What you will do
Below are the records. Retype exactly the lines between the lines holding "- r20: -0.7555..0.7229" and "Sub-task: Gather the", inclusive.

Input
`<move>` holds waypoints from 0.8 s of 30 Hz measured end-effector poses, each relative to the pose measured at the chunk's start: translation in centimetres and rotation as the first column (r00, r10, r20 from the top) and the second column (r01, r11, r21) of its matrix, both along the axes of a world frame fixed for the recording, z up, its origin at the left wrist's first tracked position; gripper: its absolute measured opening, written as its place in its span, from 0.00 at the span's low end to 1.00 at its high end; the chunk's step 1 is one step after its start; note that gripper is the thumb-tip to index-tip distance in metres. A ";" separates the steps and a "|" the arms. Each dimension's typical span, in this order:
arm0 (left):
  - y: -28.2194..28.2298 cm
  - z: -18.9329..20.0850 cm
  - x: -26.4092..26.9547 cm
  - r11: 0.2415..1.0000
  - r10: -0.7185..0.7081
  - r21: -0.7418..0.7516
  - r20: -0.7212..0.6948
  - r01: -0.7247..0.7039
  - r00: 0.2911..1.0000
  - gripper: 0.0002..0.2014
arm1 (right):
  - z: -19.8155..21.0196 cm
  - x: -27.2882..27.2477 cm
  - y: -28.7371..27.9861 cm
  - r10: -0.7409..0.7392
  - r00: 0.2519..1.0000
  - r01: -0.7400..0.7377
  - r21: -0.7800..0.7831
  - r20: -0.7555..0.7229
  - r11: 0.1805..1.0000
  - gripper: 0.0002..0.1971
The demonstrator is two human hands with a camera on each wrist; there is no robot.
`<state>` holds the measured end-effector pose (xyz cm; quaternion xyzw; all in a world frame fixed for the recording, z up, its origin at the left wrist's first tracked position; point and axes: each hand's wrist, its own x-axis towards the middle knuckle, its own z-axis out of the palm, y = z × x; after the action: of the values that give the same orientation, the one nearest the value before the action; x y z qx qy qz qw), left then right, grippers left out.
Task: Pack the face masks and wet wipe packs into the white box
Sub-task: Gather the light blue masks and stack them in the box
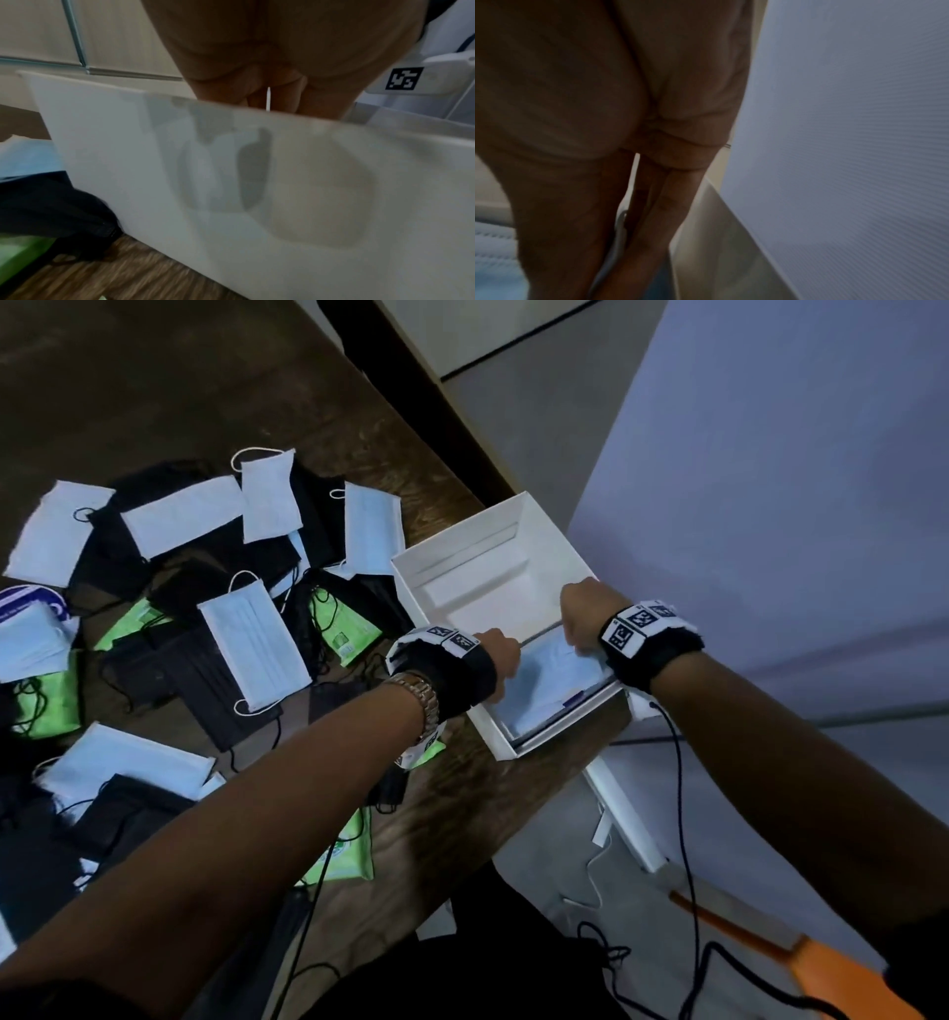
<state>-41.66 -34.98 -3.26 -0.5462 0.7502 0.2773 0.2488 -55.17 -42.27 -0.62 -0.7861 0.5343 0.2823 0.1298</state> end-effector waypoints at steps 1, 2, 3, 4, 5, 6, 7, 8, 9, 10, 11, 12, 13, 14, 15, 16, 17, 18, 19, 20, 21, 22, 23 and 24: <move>0.0 0.1 -0.5 0.997 -0.064 0.044 0.062 0.061 0.996 0.14 | -0.4 0.1 0.1 0.026 0.999 -0.025 0.010 -0.024 1.000 0.20; 0.2 0.2 -1.0 0.990 -0.120 0.079 0.097 0.112 0.988 0.10 | -0.6 0.2 0.2 0.057 0.997 -0.056 0.026 -0.050 0.998 0.21; 0.3 0.2 -1.4 0.981 -0.177 0.093 0.111 0.168 0.978 0.10 | -0.8 0.2 0.4 0.091 0.993 -0.088 0.044 -0.072 0.995 0.20; 0.4 0.0 -1.8 0.971 -0.223 0.124 0.139 0.206 0.965 0.13 | -0.9 0.2 0.5 0.120 0.989 -0.115 0.060 -0.086 0.992 0.19; 0.3 -0.7 -2.1 0.966 -0.231 0.157 0.158 0.207 0.960 0.18 | -1.0 0.0 0.6 0.156 0.984 -0.150 0.068 -0.091 0.986 0.18; 0.1 -0.9 -2.3 0.965 -0.233 0.161 0.176 0.205 0.957 0.20 | -1.0 -0.2 0.8 0.189 0.978 -0.184 0.065 -0.092 0.981 0.17; -0.1 -0.7 -2.4 0.968 -0.234 0.140 0.192 0.210 0.953 0.21 | -1.1 -0.3 0.9 0.216 0.972 -0.211 0.054 -0.097 0.976 0.16; -0.2 -0.8 -2.2 0.969 -0.234 0.128 0.195 0.212 0.952 0.21 | -1.0 -0.4 1.0 0.234 0.967 -0.230 0.041 -0.106 0.972 0.15; -0.5 -0.9 -2.0 0.964 -0.251 0.129 0.167 0.231 0.953 0.21 | -1.0 -0.4 1.1 0.250 0.962 -0.248 0.026 -0.112 0.968 0.14; -0.6 -0.4 -1.7 0.971 -0.230 0.105 0.150 0.216 0.961 0.21 | -0.8 -0.5 1.2 0.254 0.960 -0.255 0.009 -0.115 0.967 0.14; -0.6 0.3 -1.1 0.976 -0.214 0.058 0.142 0.208 0.966 0.21 | -0.8 -0.5 1.2 0.260 0.958 -0.262 -0.004 -0.121 0.965 0.13; -0.4 0.7 -0.6 0.985 -0.173 -0.001 0.086 0.174 0.981 0.20 | -0.6 -0.5 1.3 0.264 0.956 -0.267 -0.011 -0.132 0.964 0.13; -0.5 0.7 -0.3 0.987 -0.150 -0.046 0.085 0.155 0.985 0.19 | -0.4 -0.5 1.4 0.268 0.953 -0.273 -0.013 -0.143 0.962 0.14; -0.3 0.6 -0.2 0.985 -0.131 -0.107 0.053 0.136 0.990 0.17 | -0.2 -0.4 1.5 0.271 0.952 -0.276 -0.019 -0.145 0.961 0.15; -0.1 0.6 -0.2 0.976 -0.157 -0.143 0.071 0.166 0.985 0.19 | 0.0 -0.3 1.5 0.269 0.951 -0.276 -0.022 -0.154 0.961 0.16; 0.1 0.8 -0.2 0.966 -0.197 -0.158 0.053 0.203 0.979 0.23 | 0.2 -0.1 1.5 0.268 0.951 -0.274 -0.023 -0.152 0.961 0.18; 0.2 0.8 -0.4 0.970 -0.214 -0.102 0.085 0.222 0.973 0.28 | 0.5 0.3 1.4 0.262 0.954 -0.266 -0.006 -0.147 0.964 0.19; 0.5 0.6 -0.4 0.974 -0.217 -0.043 0.071 0.221 0.973 0.31 | 0.7 0.7 1.3 0.253 0.960 -0.251 0.032 -0.123 0.968 0.19; 0.6 0.2 -0.6 0.977 -0.213 0.045 0.074 0.210 0.974 0.30 | 0.8 1.1 1.2 0.242 0.966 -0.233 0.100 -0.094 0.967 0.18; 0.9 -0.4 -0.6 0.974 -0.212 0.089 0.024 0.209 0.977 0.27 | 0.7 1.4 1.3 0.244 0.967 -0.227 0.195 -0.068 0.954 0.17; 1.1 -1.0 -0.7 0.965 -0.215 0.155 0.019 0.209 0.976 0.21 | 0.5 1.5 1.5 0.258 0.964 -0.230 0.291 -0.063 0.929 0.17; 1.5 -1.2 -0.8 0.956 -0.226 0.194 0.000 0.222 0.974 0.16 | 0.1 1.5 1.7 0.282 0.957 -0.240 0.368 -0.067 0.899 0.20; 1.9 -1.0 -1.1 0.946 -0.239 0.215 -0.035 0.241 0.970 0.16 | 0.0 1.4 2.1 0.313 0.945 -0.249 0.415 -0.094 0.875 0.22; 2.1 -1.1 -1.2 0.943 -0.247 0.209 -0.077 0.258 0.966 0.20 | -0.3 1.3 2.4 0.342 0.932 -0.257 0.443 -0.121 0.859 0.23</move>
<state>-42.86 -32.91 -4.34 -0.4081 0.7851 0.3370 0.3217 -53.86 -39.92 -0.88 -0.7817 0.3417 0.4831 0.1971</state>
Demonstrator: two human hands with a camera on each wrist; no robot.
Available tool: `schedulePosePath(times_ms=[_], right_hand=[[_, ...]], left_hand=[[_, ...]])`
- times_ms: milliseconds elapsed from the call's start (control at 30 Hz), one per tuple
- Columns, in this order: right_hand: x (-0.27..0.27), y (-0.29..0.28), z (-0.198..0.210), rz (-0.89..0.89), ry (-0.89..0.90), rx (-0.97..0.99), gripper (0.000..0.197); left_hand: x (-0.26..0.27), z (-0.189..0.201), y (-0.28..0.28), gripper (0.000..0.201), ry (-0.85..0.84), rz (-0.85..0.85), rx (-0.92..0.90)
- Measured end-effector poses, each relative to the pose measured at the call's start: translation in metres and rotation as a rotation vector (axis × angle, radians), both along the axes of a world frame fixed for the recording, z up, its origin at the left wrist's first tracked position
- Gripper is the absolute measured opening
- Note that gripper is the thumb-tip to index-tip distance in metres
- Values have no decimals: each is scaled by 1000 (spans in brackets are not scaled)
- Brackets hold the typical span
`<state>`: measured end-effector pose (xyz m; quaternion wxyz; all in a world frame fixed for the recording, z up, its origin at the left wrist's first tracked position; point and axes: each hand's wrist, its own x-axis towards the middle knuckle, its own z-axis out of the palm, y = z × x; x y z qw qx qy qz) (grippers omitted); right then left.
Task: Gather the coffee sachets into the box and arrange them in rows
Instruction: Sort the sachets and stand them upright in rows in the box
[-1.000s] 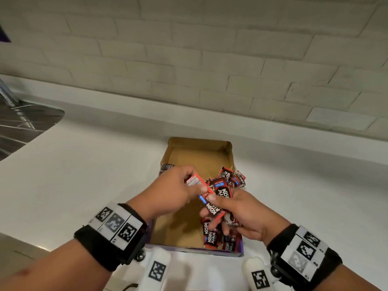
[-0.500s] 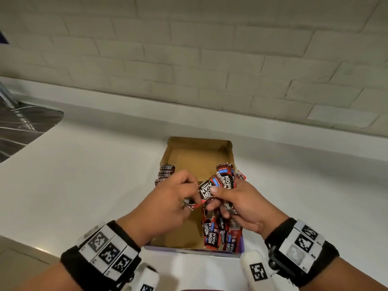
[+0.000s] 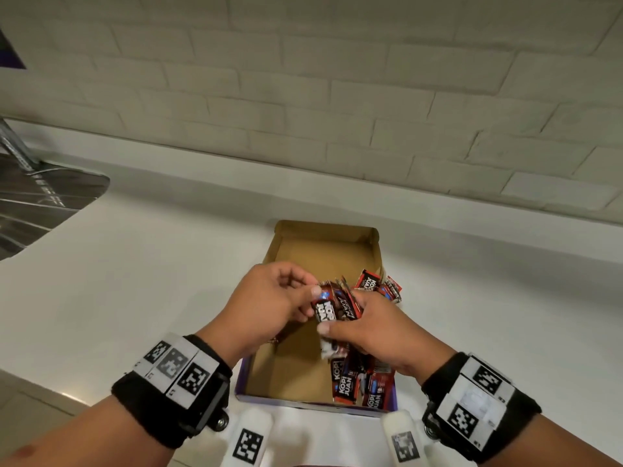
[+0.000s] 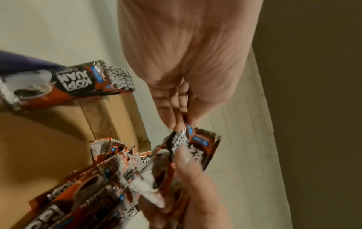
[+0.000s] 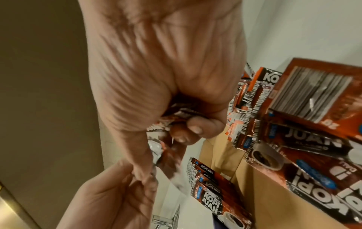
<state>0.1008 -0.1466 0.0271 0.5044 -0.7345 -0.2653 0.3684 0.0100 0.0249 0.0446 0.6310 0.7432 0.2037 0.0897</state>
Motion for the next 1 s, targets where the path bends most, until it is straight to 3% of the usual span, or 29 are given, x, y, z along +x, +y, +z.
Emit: schedulePosePath(times_ms=[233,300,400,567,833,1000], right_hand=[[8,-9,-9,-50,-191,-170,8],[11,-12,-13,-90,-157,-175,9],[13,-14,-17,-136,-73,-135,8],[12,-12,-16,-157,27,-71,8],[13,-15,-18,-139,112,-37,13],[16,-17,-19,-146,247,-17,30]], left_hand=[[-9,2,42,2,-114,276,-277],[-15,0,58,3,-94,254,-170],[-25,-9,71,5,87,122,53],[-29,-31,76,8,272,0,180],[-18,-50,77,8,311,2,329],[-13,-55,79,10,324,35,409]])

Answer box
  - r20: -0.7555..0.7229
  - r11: 0.1805..1.0000
  - gripper: 0.0002..0.1971
The demonstrator is two human hands with a camera on each wrist; there is no robot.
`<state>` holds the measured end-effector pose (xyz cm; quaternion xyzw; all in a world frame fixed for the recording, z up, its origin at the left wrist's first tracked position; point and axes: each hand's wrist, its own x-axis towards the middle knuckle, its own z-axis out of the palm, y = z × x; after the action: of the values that give the same orientation, the one nearest the value before the action; x y z qx qy qz qw), left then right, grippers left out.
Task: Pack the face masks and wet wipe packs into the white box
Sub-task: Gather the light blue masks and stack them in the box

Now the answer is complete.